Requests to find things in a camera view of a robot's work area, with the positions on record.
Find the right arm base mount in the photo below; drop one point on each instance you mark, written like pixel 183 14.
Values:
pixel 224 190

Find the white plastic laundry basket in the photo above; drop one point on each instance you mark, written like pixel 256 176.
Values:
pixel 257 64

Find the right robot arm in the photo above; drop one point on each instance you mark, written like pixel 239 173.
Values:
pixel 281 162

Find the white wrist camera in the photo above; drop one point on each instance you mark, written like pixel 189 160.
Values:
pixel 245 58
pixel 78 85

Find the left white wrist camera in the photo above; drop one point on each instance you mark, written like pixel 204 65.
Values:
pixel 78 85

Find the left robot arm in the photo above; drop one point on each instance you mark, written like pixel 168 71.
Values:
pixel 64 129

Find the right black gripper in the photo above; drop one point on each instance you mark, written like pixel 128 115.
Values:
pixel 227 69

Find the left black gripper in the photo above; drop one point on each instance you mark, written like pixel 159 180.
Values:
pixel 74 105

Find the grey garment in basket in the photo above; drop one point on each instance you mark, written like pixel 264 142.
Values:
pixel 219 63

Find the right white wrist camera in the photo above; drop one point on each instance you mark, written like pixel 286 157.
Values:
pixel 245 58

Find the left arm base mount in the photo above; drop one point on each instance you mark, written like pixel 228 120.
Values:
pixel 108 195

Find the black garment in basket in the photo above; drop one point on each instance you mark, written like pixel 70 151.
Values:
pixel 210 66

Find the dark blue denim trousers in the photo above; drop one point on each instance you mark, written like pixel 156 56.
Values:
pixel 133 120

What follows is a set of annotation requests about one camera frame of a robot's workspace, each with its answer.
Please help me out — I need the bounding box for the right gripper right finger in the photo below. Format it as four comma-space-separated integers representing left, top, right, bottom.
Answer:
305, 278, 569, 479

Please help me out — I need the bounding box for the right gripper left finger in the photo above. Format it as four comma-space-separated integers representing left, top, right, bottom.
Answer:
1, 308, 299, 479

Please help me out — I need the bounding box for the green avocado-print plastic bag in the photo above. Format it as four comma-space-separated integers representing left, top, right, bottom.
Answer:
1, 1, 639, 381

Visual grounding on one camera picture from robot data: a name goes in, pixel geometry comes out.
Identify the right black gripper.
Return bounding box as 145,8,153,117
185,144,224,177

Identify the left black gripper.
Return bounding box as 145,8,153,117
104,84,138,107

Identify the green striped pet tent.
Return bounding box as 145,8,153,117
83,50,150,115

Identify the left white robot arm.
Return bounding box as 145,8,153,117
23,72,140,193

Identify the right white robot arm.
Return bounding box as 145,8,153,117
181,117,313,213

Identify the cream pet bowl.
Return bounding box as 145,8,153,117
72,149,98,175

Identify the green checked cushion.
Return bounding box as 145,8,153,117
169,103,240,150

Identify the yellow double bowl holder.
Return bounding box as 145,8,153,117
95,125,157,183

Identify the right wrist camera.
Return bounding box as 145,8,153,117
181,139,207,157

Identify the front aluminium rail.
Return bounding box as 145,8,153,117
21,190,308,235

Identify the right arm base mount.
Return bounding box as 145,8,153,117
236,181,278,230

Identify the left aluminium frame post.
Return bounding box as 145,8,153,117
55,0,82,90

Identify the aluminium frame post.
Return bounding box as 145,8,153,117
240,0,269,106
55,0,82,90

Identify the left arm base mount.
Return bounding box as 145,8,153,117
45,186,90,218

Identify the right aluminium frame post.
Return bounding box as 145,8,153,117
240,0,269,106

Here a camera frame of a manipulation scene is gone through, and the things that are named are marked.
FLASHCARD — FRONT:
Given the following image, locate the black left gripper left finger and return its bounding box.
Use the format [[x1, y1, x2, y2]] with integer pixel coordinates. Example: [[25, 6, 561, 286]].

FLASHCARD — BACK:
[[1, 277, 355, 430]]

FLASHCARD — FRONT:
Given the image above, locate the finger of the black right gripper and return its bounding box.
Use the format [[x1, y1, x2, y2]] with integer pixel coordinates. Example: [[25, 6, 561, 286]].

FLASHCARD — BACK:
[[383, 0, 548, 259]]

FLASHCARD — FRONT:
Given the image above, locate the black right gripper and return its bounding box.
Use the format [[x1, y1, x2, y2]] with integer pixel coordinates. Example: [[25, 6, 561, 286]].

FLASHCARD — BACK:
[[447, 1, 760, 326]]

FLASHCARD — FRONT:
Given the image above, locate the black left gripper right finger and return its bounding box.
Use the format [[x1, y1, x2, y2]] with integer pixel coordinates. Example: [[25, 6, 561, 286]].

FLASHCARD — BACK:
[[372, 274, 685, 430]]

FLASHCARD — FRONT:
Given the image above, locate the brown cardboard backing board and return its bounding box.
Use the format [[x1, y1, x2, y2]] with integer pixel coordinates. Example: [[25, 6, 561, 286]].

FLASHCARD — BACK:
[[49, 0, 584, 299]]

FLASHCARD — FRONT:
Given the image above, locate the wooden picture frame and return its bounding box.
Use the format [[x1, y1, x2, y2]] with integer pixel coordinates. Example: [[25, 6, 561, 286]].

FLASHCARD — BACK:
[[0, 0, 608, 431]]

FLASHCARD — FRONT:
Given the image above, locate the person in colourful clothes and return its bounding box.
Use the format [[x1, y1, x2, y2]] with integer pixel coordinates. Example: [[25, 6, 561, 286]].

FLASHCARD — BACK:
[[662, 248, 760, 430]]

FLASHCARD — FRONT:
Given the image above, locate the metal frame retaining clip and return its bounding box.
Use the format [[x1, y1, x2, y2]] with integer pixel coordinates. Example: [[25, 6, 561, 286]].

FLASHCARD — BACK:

□ □ □ □ □ □ □

TASK: Quote the data above in full, changing nothing.

RESULT OF THE EXERCISE:
Requests to find things in a camera view of a robot's work area, with the positions on record.
Find the right arm base mount in the photo below; drop one point on each instance you mark, written like pixel 183 14.
Values:
pixel 224 190

Find the white plastic laundry basket in the photo above; drop one point on each instance you mark, written like pixel 256 176.
Values:
pixel 257 64

Find the right robot arm in the photo above; drop one point on each instance you mark, written like pixel 239 173.
Values:
pixel 281 162

Find the white wrist camera in the photo above; drop one point on each instance you mark, written like pixel 189 160.
Values:
pixel 245 58
pixel 78 85

Find the left white wrist camera in the photo above; drop one point on each instance you mark, written like pixel 204 65.
Values:
pixel 78 85

Find the left robot arm in the photo above; drop one point on each instance you mark, written like pixel 168 71.
Values:
pixel 64 129

Find the right black gripper in the photo above; drop one point on each instance you mark, written like pixel 128 115.
Values:
pixel 227 69

Find the left black gripper in the photo above; drop one point on each instance you mark, written like pixel 159 180.
Values:
pixel 74 105

Find the grey garment in basket in the photo above; drop one point on each instance you mark, written like pixel 264 142.
Values:
pixel 219 63

Find the right white wrist camera in the photo above; drop one point on each instance you mark, written like pixel 286 157.
Values:
pixel 245 58

Find the left arm base mount in the photo above; drop one point on each instance you mark, written like pixel 228 120.
Values:
pixel 108 195

Find the black garment in basket in the photo above; drop one point on each instance you mark, written like pixel 70 151.
Values:
pixel 210 66

Find the dark blue denim trousers in the photo above; drop one point on each instance you mark, written like pixel 156 56.
Values:
pixel 133 120

What follows is a set of annotation requests about one camera frame of a robot's workspace, each with its answer.
Please help me out — I need the bounding box for the right gripper right finger in the photo below. Format it as four comma-space-separated integers representing left, top, right, bottom.
Answer:
305, 278, 569, 479

Please help me out — I need the bounding box for the right gripper left finger in the photo above. Format it as four comma-space-separated integers representing left, top, right, bottom.
Answer:
1, 308, 299, 479

Please help me out — I need the bounding box for the green avocado-print plastic bag in the photo above. Format it as four comma-space-separated integers representing left, top, right, bottom.
Answer:
1, 1, 639, 381

Visual grounding on one camera picture from robot data: a name goes in, pixel geometry comes out.
Identify the right black gripper.
Return bounding box as 145,8,153,117
185,144,224,177

Identify the left black gripper.
Return bounding box as 145,8,153,117
104,84,138,107

Identify the green striped pet tent.
Return bounding box as 145,8,153,117
83,50,150,115

Identify the left white robot arm.
Return bounding box as 145,8,153,117
23,72,140,193

Identify the right white robot arm.
Return bounding box as 145,8,153,117
181,117,313,213

Identify the cream pet bowl.
Return bounding box as 145,8,153,117
72,149,98,175

Identify the green checked cushion.
Return bounding box as 145,8,153,117
169,103,240,150

Identify the yellow double bowl holder.
Return bounding box as 145,8,153,117
95,125,157,183

Identify the right wrist camera.
Return bounding box as 145,8,153,117
181,139,207,157

Identify the front aluminium rail.
Return bounding box as 145,8,153,117
21,190,308,235

Identify the right arm base mount.
Return bounding box as 145,8,153,117
236,181,278,230

Identify the left aluminium frame post.
Return bounding box as 145,8,153,117
55,0,82,90

Identify the aluminium frame post.
Return bounding box as 145,8,153,117
240,0,269,106
55,0,82,90

Identify the left arm base mount.
Return bounding box as 145,8,153,117
45,186,90,218

Identify the right aluminium frame post.
Return bounding box as 145,8,153,117
240,0,269,106

Here a camera frame of a manipulation scene is gone through, and the things that are named are marked.
FLASHCARD — FRONT:
Given the following image, locate the black left gripper left finger and return its bounding box.
Use the format [[x1, y1, x2, y2]] with integer pixel coordinates. Example: [[25, 6, 561, 286]].

FLASHCARD — BACK:
[[1, 277, 355, 430]]

FLASHCARD — FRONT:
Given the image above, locate the finger of the black right gripper and return its bounding box.
Use the format [[x1, y1, x2, y2]] with integer pixel coordinates. Example: [[25, 6, 561, 286]].

FLASHCARD — BACK:
[[383, 0, 548, 259]]

FLASHCARD — FRONT:
Given the image above, locate the black right gripper and return its bounding box.
Use the format [[x1, y1, x2, y2]] with integer pixel coordinates. Example: [[25, 6, 561, 286]].

FLASHCARD — BACK:
[[447, 1, 760, 326]]

FLASHCARD — FRONT:
Given the image above, locate the black left gripper right finger and return its bounding box.
Use the format [[x1, y1, x2, y2]] with integer pixel coordinates. Example: [[25, 6, 561, 286]].

FLASHCARD — BACK:
[[372, 274, 685, 430]]

FLASHCARD — FRONT:
Given the image above, locate the brown cardboard backing board and return its bounding box.
Use the format [[x1, y1, x2, y2]] with integer pixel coordinates. Example: [[25, 6, 561, 286]].

FLASHCARD — BACK:
[[49, 0, 584, 299]]

FLASHCARD — FRONT:
Given the image above, locate the wooden picture frame and return its bounding box.
Use the format [[x1, y1, x2, y2]] with integer pixel coordinates. Example: [[25, 6, 561, 286]].

FLASHCARD — BACK:
[[0, 0, 608, 431]]

FLASHCARD — FRONT:
Given the image above, locate the person in colourful clothes and return its bounding box.
Use the format [[x1, y1, x2, y2]] with integer pixel coordinates. Example: [[25, 6, 561, 286]].

FLASHCARD — BACK:
[[662, 248, 760, 430]]

FLASHCARD — FRONT:
Given the image above, locate the metal frame retaining clip and return its bounding box.
Use the format [[x1, y1, x2, y2]] with integer pixel coordinates. Example: [[25, 6, 561, 286]].

FLASHCARD — BACK:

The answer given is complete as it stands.